Even academic and professional paths that look straighforward from afar and in hindsight were built on highs and lows, opportunities, obstacles, time-outs. Today’s conversation illustrates this perfectly and shows how these irregularities are part of what makes the journey interesting.
What you’ll learn about in this episode:
- Plans can and will change – be ready to adapt
- The importance of taking your time to mature as a researcher
- What you can gain by taking career training while in graduate school
- How universities are changing the way they look at the potential of PhDs
- Jonathan’s unique approaches to graduate training
- The opportunities and outlets that exist today for scientific writing and science communication
- The importance of trying different things during graduate school to learn not only what you like, but what you’re good at
This episode’s pearls of wisdom:
“When I became a professor, it was the beginning of a transition where we were being more honest with the students about the fact that most of them would not go into academic careers. And what we’re trying to defend today is the idea that the PhD is just an excellent training for any career. That being in a lab and having a research project, and all the ups and downs of a PD is just a fantastic training for anything afterwards.”

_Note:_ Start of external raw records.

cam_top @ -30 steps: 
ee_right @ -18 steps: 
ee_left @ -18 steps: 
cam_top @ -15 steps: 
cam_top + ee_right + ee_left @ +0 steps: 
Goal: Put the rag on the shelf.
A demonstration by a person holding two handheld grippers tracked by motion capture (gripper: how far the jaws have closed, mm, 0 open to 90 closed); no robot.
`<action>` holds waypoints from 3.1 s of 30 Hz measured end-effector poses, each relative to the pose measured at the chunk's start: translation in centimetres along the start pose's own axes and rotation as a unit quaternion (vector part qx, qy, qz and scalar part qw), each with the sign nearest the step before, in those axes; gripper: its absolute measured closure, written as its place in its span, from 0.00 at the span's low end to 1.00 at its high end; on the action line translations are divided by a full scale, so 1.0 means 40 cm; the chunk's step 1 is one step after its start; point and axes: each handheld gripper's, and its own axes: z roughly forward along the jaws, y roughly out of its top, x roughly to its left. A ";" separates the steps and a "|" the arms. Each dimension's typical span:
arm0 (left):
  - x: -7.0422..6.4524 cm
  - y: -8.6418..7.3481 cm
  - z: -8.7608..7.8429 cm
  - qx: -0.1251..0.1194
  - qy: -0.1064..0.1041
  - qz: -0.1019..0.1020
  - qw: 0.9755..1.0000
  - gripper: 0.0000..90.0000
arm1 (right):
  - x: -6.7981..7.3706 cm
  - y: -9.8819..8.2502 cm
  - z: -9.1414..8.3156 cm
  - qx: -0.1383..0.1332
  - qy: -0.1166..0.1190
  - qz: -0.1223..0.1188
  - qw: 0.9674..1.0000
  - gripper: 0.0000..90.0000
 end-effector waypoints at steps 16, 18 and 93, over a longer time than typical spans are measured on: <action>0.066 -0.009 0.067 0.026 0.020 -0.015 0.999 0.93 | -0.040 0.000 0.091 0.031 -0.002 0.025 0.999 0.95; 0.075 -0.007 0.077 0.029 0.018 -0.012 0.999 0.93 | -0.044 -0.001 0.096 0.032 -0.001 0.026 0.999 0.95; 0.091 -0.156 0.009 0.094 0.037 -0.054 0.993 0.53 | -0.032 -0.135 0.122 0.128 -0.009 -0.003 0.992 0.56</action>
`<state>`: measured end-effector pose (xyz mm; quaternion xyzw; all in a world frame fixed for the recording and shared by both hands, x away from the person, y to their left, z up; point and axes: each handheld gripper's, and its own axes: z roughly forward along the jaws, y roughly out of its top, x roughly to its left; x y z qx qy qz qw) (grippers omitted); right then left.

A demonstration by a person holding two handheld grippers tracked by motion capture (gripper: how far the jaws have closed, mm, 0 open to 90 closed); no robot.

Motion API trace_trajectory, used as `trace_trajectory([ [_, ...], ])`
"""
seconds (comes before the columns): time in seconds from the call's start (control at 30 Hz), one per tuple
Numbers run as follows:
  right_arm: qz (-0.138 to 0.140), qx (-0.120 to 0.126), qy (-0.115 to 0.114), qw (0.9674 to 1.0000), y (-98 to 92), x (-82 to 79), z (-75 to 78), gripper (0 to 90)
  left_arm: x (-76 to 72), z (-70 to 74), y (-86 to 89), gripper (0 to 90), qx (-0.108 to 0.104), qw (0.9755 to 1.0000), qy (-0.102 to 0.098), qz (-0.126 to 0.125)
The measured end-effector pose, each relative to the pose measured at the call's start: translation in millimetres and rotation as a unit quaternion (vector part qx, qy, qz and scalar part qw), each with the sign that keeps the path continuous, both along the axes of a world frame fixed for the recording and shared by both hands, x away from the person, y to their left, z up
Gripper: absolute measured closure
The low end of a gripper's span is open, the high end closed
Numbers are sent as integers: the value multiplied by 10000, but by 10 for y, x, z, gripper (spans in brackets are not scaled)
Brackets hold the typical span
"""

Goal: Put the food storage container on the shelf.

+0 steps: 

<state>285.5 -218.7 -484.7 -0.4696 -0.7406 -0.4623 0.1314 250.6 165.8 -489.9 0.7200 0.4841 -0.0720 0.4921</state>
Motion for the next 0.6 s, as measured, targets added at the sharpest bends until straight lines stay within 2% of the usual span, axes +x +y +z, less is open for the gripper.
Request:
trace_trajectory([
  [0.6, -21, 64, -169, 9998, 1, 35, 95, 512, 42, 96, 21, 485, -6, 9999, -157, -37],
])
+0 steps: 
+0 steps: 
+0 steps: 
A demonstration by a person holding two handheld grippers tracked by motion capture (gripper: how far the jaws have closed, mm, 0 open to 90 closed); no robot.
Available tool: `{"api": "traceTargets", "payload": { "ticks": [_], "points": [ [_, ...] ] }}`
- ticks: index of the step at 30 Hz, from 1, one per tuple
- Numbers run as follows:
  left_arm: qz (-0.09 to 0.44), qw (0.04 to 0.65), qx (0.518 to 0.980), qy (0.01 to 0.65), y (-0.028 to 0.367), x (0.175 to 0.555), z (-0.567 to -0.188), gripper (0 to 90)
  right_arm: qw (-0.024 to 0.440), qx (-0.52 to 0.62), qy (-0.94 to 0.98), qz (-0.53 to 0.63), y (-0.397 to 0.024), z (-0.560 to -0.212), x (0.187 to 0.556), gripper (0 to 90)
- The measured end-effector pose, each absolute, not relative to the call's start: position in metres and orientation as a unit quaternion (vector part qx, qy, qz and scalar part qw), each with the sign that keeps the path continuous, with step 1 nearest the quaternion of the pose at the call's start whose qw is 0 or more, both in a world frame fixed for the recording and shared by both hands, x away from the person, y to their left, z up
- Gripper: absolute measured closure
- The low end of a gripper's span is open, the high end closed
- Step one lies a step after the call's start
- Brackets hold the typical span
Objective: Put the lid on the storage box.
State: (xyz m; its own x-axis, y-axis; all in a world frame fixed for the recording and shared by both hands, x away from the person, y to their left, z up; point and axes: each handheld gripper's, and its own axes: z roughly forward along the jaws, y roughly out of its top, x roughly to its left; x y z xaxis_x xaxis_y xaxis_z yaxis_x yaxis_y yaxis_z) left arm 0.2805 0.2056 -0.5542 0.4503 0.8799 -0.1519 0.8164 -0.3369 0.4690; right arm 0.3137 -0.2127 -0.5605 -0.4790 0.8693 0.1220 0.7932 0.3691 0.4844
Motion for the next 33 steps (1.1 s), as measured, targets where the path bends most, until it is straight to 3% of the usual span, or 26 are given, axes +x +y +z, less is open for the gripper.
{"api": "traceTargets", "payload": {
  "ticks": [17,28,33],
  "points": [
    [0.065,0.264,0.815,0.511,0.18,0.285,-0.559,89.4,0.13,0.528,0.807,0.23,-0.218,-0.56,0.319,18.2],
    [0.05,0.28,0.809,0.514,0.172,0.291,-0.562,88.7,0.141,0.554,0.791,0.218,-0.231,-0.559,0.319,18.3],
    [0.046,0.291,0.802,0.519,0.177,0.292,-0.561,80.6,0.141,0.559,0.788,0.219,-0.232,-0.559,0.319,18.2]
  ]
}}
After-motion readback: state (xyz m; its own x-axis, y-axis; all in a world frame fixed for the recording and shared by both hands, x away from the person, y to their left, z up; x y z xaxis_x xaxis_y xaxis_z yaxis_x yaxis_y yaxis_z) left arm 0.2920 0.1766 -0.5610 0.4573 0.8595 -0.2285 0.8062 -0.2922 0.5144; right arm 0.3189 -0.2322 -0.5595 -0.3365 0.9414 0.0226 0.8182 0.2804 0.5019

“I think there is a transition in many science-related careers. If you were the science correspondent of a national newspaper 20 years ago, you didn’t need a PhD. Today, you need a PhD. If you were a patent lawyer, even in the life sciences, 20 years ago you didn’t need a PhD. Today, you do. So there are many professions where today, if you want to do those successfully and compete you need to have a PhD, whether it is patent law, whether it is science communication, and I could go on and on.”